# [EXERCISE DESCRIPTION]
Search the records for lines with the word "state" and copy each match.

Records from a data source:
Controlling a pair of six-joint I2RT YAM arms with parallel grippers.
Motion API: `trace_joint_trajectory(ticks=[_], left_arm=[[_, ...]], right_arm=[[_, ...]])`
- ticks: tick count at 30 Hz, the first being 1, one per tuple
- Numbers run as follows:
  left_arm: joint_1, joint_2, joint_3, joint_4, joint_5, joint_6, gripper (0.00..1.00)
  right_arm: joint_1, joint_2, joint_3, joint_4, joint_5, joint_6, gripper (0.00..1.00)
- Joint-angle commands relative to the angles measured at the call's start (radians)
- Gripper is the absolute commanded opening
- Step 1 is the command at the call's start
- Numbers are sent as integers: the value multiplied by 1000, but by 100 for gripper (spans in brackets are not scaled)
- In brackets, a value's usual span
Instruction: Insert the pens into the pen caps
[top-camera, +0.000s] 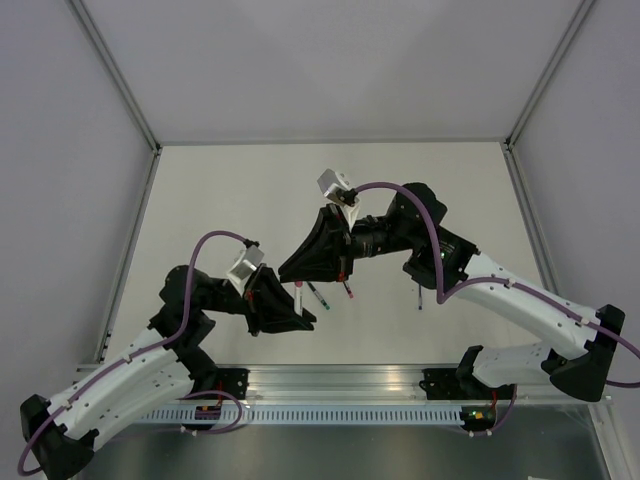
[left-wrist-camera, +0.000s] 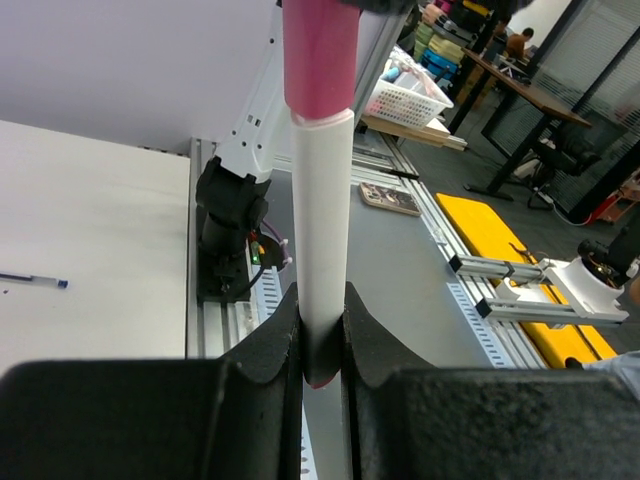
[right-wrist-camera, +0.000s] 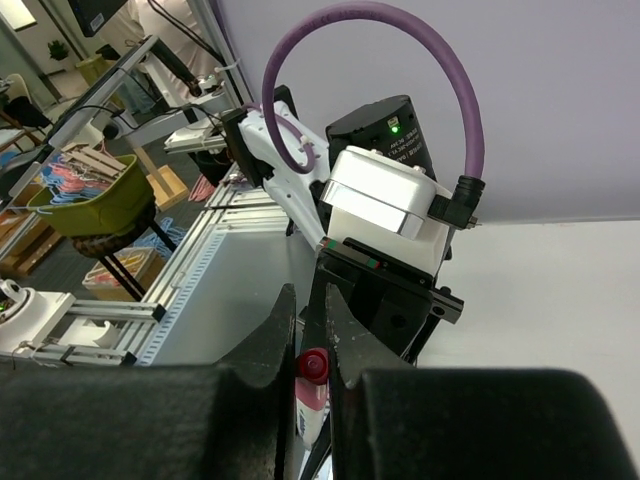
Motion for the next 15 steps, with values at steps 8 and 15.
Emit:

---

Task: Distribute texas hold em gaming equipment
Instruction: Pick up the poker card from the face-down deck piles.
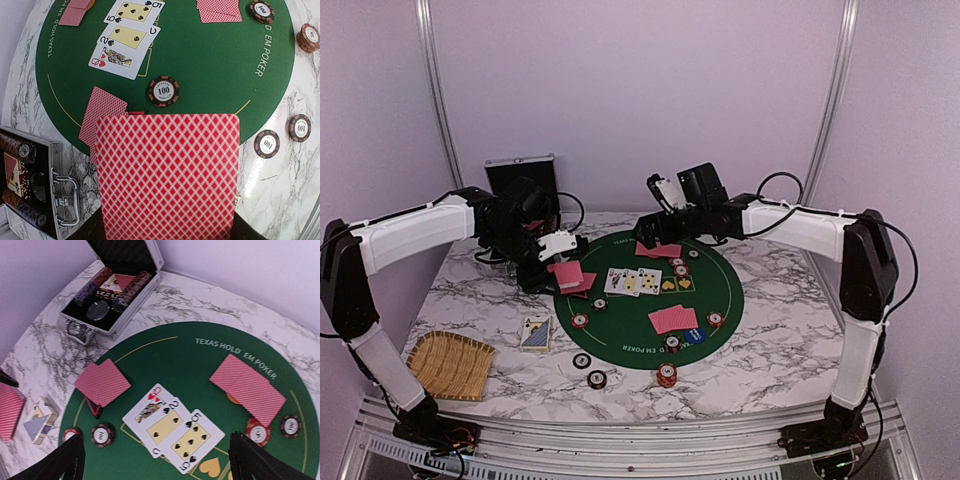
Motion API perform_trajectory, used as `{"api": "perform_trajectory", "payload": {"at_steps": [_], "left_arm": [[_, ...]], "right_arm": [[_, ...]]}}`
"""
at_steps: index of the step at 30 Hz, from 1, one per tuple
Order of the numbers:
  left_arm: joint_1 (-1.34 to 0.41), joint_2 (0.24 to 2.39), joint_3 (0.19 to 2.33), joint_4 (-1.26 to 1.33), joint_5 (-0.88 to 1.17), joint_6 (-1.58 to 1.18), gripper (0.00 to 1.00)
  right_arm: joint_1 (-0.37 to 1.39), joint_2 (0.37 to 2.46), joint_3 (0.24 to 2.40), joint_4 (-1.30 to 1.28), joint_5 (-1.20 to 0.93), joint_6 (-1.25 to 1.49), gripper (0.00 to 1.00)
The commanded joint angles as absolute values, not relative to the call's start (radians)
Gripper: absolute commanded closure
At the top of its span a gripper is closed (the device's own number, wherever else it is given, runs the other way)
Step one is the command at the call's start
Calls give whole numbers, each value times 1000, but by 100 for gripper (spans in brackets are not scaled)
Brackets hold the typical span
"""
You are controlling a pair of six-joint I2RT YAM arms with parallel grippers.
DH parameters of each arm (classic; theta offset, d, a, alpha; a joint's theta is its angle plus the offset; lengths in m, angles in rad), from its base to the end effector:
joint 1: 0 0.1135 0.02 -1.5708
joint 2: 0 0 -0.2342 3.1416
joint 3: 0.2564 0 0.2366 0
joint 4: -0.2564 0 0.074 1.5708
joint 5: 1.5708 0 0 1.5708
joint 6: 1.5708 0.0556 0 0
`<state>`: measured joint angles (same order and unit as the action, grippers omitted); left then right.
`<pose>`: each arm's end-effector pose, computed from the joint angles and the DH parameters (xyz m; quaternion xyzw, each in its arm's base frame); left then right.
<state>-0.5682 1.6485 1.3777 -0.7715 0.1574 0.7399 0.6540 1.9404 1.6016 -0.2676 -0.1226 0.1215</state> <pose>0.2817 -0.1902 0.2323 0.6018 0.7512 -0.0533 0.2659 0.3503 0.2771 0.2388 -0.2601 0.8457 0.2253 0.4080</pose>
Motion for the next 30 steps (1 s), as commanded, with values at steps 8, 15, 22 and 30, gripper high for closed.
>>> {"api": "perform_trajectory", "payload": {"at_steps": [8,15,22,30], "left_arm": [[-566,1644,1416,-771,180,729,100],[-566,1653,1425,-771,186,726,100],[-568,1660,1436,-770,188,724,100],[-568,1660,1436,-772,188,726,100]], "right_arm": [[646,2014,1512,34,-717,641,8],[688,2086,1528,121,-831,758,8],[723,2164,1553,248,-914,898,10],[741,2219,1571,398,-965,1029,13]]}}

# [TASK SOLUTION]
`<state>`: measured joint angles (same order and unit as the action, grippers omitted); left then right.
<state>-0.5682 1.6485 1.3777 -0.7715 0.1574 0.7399 0.6540 1.9404 1.6016 -0.2676 -0.1226 0.1215</state> <pose>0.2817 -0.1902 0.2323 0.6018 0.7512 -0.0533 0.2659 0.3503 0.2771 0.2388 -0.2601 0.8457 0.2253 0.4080</pose>

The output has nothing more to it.